Revealed: Treasure of €30,000 unused gifts in Taoiseach department as ‘too valuable’ to accept

The Taoiseach’s department is sitting on gifts worth €30,000 which were presented to the Taoiseach or Ceann Comhairle but were deemed too valuable for them to keep.

An official journal of high-value items reveals how various taoisighs and the current Dáil president received 11 gifts that had to be handed over under ethics rules.

Items include a painting of dancer Michael Flatley, a €7,700 Rolex watch, a first edition by Samuel Beckett and a bust of former US President John F Kennedy.

Under the ethical rules for receiving gifts, people in high public office are not allowed to accept a gift worth more than €650 due to the risk of corruption.

In May 2011, a gift from then US President Barack Obama had to be delivered by the Taoiseach’s Department after being appraised at €1,500. The screenprint by American artist Alex Katz was one of 50 in a limited edition called Worryaccording to the department newspaper.

A “painting resembling mounted silk” donated by then Chinese Vice President Xi Jinping was returned to safekeeping in 2012. Titled Suzhou Prosperous Sceneit was valued at €800.

The same month, February 2012, then-taoiseach Enda Kenny was given a bust of JFK by the John F Kennedy Memorial Library in Boston. Its value is estimated at €2,000, according to an expert report carried out by the department.

One of the most treasured gifts on the list is a painting by dancer Michael Flatley titled An Ocras Mor — the Famine — which was valued at €5,000. It was presented to Mr. Kenny in February 2013, with a value based on the sale of Flatley’s first artwork for €5,600.

In June 2013, a 14-inch crystal vase worth approximately €800 was returned to the custody of the department after being donated by the Kennedy family.

There were no other high value gifts until 2015 when Kenny received an €800 photographic print called The Borean by Kim Haughton.

It is the only one of the gifts originally held by the department that has since been turned over to the Bureau of Public Works for inclusion in the state art collection.

In May 2015, Mr Kenny received a handmade embroidery worth €6,800 from Chinese Premier Li Keqiang, records show. This piece is called Sunrise on Mount Huangshan.

A month later, another valuable gift had to be handed over after being offered by the Speaker of the Islamic Parliament of Iran. It was a framed ceramic clock, which was valued at at least €1,000.

Another item in Taoiseach’s department diary was an engraving of St. Peter’s Basilica in the Vatican donated by Pope Francis..

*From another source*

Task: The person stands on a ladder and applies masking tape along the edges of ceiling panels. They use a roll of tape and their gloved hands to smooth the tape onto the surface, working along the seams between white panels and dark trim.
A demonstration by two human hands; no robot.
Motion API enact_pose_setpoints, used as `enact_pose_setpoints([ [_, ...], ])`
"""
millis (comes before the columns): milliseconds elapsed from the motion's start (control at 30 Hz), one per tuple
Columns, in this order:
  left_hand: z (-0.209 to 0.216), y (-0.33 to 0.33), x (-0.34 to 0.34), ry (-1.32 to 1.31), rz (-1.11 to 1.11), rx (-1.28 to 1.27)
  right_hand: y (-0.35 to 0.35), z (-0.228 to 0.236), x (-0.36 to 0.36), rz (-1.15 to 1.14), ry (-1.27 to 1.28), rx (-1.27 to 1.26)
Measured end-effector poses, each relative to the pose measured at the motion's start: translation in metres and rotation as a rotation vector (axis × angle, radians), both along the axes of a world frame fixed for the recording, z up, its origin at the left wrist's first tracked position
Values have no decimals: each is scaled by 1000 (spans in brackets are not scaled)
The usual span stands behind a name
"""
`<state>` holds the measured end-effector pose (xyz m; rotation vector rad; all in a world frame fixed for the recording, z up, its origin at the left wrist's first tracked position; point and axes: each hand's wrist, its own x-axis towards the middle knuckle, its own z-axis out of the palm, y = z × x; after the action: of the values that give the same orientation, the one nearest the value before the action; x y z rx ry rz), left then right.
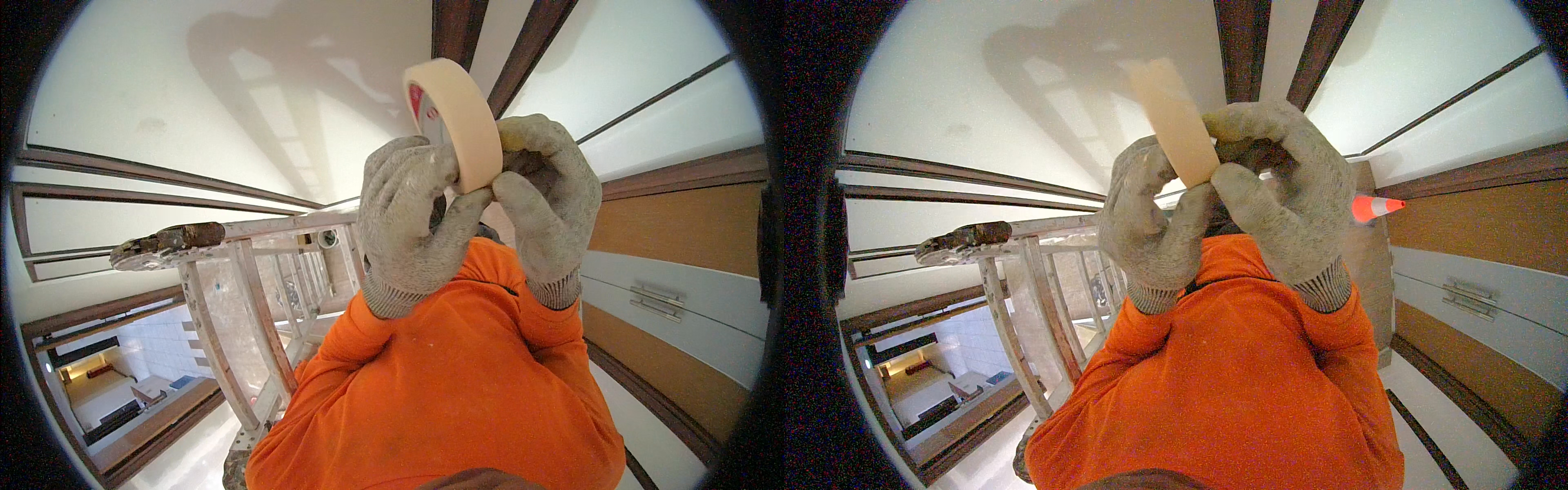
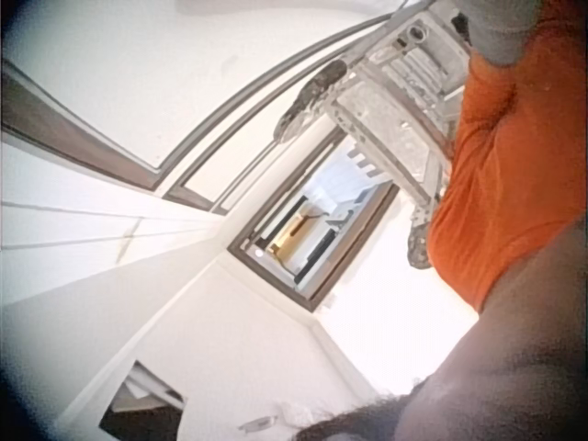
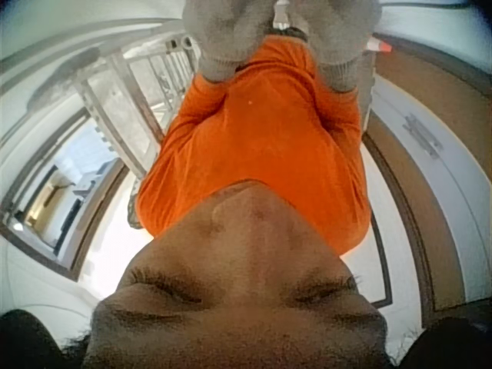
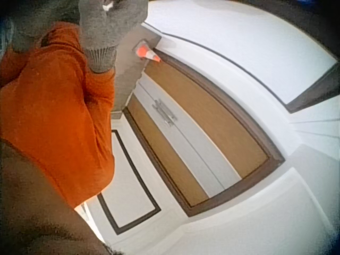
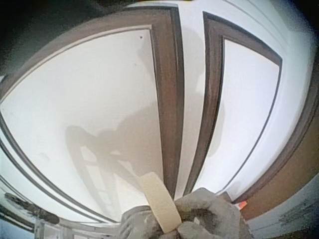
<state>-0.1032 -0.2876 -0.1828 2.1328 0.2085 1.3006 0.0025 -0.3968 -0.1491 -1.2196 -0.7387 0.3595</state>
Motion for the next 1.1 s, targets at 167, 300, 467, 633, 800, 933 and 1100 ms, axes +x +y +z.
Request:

It was given a value of “over €650”, but no further details were provided on its exact value.

One of the most controversial items in the collection is a €7,700 Rolex watch given to Ceann Comhairle Seán Ó Fearghaíl during an official trip to the United Arab Emirates in 2018.

Mr. Ó Fearghaíl requested that the watch be sold and that the proceeds be donated to the charity Trócaire. However, it remains seated in a safe at the Taoiseach’s department.

The most recent high value gift on the list is a first edition Samuel Beckett Comment This is, or how it is, from 1961.

It was gifted to Taoiseach Micheál Martin last August by French President Emmanuel Macron and was valued at €3,850.

The Public Service Ethics Act means that the Taoiseach, Tánaiste, any Minister or Minister of State, Ceann Comhairle, Cathaoirleach or their deputies cannot accept gifts over €650 except from a “friend or relative”.

Gifts of less than this value may be accepted, unless they may violate other rules or laws relating to the prevention of corruption.

Gifts from foreign delegations or thanks for giving a speech are “generally acceptable”, according to the rules of ethics.

A policy brief on gifts states: “The Corruption Offenses Act provides that a gift given to a public official by or on behalf of a person having an interest in the office holder’s duties is presumed to have been given and received by corruption. Such gifts are therefore prohibited.

If a civil servant receives a gift of great value, he is required to inform the Secretary General of the Government as soon as possible.

Custody of the item is then arranged, or for it to be sold or given back. In the event of a sale, the proceeds can either be donated to the Exchequer or donated to charity.